650. In the Eyes of a Dog


If a human first gets the attention of a dog, the dog will
follow the direction of the person's gaze.

By Sarah C. P. Williams, Science Now, January 5, 2012
Sit a dog in front of a television screen, and it may not always look intently at what it sees. But show a person on that screen who looks directly at the dog and says "hello," and the canine will pay attention. In fact, a new study shows that a dog will go so far as to follow the gaze of the human on screen when he or she looks to one side or the other—something not even chimps can do.

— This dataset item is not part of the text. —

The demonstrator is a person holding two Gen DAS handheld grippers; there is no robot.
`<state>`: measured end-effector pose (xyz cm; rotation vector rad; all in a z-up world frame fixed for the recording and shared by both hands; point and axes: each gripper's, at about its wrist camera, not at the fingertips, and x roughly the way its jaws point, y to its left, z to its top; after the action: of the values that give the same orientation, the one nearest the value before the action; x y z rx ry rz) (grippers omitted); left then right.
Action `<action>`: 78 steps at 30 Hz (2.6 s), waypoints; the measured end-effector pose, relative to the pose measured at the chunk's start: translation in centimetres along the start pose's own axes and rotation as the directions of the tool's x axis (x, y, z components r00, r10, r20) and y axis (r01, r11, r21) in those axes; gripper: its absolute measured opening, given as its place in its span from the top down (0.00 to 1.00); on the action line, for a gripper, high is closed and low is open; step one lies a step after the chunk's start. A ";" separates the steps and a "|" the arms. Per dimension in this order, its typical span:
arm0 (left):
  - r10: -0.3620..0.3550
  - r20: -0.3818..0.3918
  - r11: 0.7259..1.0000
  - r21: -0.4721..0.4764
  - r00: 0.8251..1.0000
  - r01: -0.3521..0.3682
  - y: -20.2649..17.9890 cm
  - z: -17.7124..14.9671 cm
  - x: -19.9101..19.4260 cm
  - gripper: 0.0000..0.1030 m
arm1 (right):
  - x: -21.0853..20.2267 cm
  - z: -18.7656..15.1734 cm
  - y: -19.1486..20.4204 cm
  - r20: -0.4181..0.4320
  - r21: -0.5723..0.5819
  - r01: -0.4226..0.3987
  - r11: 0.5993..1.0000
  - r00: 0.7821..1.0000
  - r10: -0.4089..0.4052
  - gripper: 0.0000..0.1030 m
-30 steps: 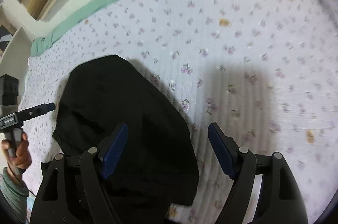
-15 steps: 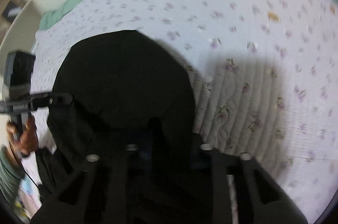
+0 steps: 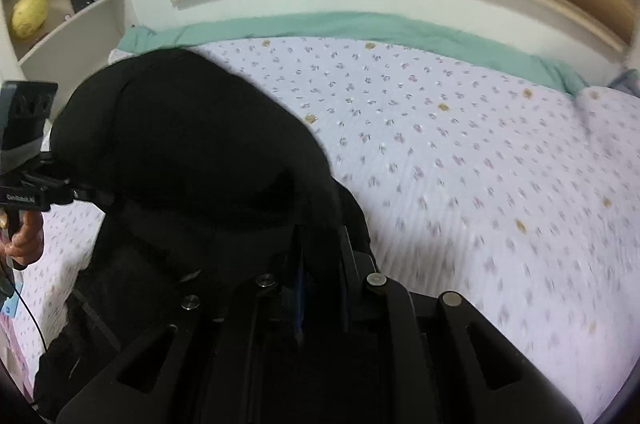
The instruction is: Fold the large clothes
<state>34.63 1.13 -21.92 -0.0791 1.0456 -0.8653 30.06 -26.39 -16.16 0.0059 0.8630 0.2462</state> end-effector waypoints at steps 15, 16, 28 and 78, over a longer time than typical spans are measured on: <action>0.147 -0.172 0.963 -0.201 0.974 -0.180 -2.8 -15.7 -1.8 0.78 | -4.8 -18.8 2.3 -0.327 0.150 0.024 0.988 0.945 0.027 0.68; 0.162 -0.150 0.960 -0.206 0.975 -0.191 -2.9 -15.4 -3.2 0.78 | -6.0 -18.7 2.0 -0.313 0.167 0.023 0.986 0.949 0.031 0.68; 0.044 0.077 0.984 -0.178 0.996 -0.030 -7.9 -5.8 -5.0 0.46 | -7.6 -4.2 6.5 -0.069 0.209 -0.104 0.972 0.990 0.121 0.34; 0.165 -0.148 0.818 -0.532 0.975 -0.219 -3.7 -30.1 -11.2 0.51 | -14.1 -28.4 6.1 -0.341 0.339 0.176 0.924 0.939 -0.054 0.32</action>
<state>6.54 15.91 -28.13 -0.4117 1.3448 -0.3646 -1.39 -26.21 -23.39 0.2679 1.2275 -0.0325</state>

Researchers already knew that dogs were attuned to human communication signals. In addition to their obvious facility at learning commands, dogs, like young children, can signal where a human puts an object if the human feigns ignorance, even if it's been moved, and they follow the direction of our finger when we point at things, a task chimps fail at. But are dogs capable of following more subtle cues, such as our shifting gaze?

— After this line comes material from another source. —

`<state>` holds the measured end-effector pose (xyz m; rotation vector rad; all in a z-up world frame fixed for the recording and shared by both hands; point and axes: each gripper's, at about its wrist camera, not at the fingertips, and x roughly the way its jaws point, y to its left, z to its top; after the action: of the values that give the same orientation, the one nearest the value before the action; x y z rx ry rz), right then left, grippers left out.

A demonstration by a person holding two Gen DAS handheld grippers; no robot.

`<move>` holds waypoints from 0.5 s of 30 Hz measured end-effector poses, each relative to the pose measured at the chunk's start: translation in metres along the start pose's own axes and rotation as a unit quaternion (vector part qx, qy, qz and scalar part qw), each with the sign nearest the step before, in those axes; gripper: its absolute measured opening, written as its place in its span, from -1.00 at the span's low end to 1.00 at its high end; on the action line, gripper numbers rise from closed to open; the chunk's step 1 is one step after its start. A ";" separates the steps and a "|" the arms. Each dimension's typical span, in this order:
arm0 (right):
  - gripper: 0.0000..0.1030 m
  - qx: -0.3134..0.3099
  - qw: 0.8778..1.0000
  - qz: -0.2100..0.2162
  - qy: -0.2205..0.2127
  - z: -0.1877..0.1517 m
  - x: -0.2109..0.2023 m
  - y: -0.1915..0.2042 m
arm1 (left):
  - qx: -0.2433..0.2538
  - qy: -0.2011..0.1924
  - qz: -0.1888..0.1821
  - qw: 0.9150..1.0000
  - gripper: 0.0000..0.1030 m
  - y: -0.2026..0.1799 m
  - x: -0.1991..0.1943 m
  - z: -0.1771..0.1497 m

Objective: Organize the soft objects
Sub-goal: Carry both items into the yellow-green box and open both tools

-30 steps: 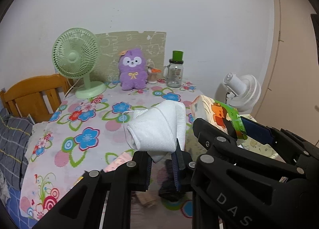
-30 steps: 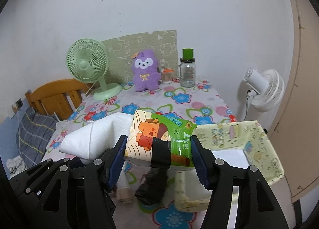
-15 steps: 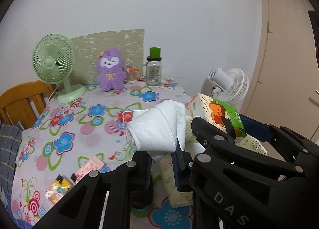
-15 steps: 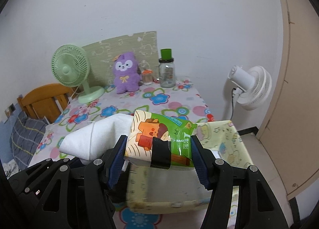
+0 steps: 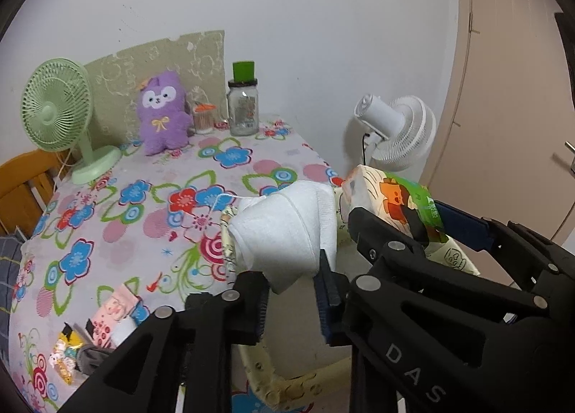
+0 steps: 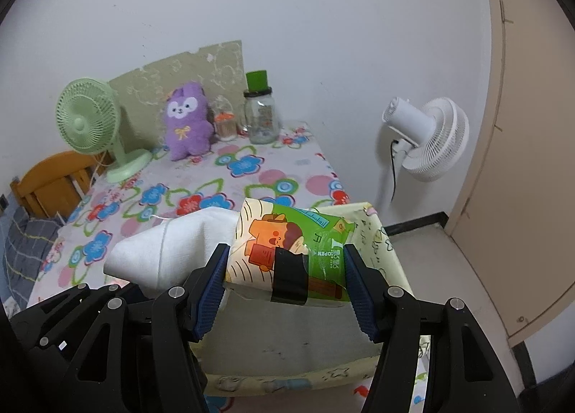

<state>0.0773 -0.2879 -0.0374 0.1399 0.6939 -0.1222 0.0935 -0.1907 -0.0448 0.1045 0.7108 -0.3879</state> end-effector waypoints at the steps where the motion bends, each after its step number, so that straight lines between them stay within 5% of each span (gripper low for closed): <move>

To find out, cognitive scientist Ernő Téglás of the Central European University in Budapest adapted a technique that had previously been used only on children. In one example of the test, a child watches a woman on a video screen who has toys on either side of her. The woman then either looks straight toward the camera and says "hello" in a high-pitched voice known to engage children or looks downward and says "hello" in a more dull, low-pitched voice. Then the person looks to the toy on one side or the other for 5 seconds. Whether a child also looks at the toy on the same side is recorded. To modify this experiment for dogs, Téglás substituted empty plastic pots for the children's toys and had a stranger on the screen say "hi, dog!" in one of the two intonations while looking at the camera or downward. As each dog watches the video, a specially programmed camera below the television screen follows, and records, the dog's eye movements.
Téglás and his colleagues used 22 dogs of different breeds for the study. They found that the canines always looked at the person on the video for the same amount of time. But when the person initially directed his or her attention at the dog and spoke in a high-pitched voice, the dog looked at the same pot as the person 69% of the time. When the person avoided eye contact and spoke in a low voice, the dog didn't look at one pot more often than the other.
The results, published today in Current Biology, were almost identical to those seen in 6-month-old human infants. "We were surprised by the high similarity of the performances," Téglás says. "Dogs are receptive to these cues in a way that is very similar to infants."
The precision of the eye-tracking device will allow scientists to develop a new generation of tests on how dogs interact with humans, says Juliane Kaminski, a developmental psychologist at the Max Planck Institute for Evolutionary Anthropology in Leipzig, Germany, who was involved in earlier studies on how dogs interpret finger pointing. "It opens many new opportunities."
Now that the scientists have shown that the test works on dogs, they plan to separate the two factors—eye contact and tone of voice—to test each one's effect on the dog's attention, Téglás says. They also can compare different dog breeds with each other. This may help answer the question of how dogs' skills at interpreting human communication have evolved.
"Dog skills with human communication seem to be a special adaptation to live with humans and the result of certain selection pressures during domestication," Kaminski says. If this is true, researchers would expect dog breeds that have been domesticated the longest to perform best at tests such as gaze following. But don't plan on being able to compare your dog with all the other neighborhood canines—dogs likely interpret the cues from their owner differently than those from a stranger.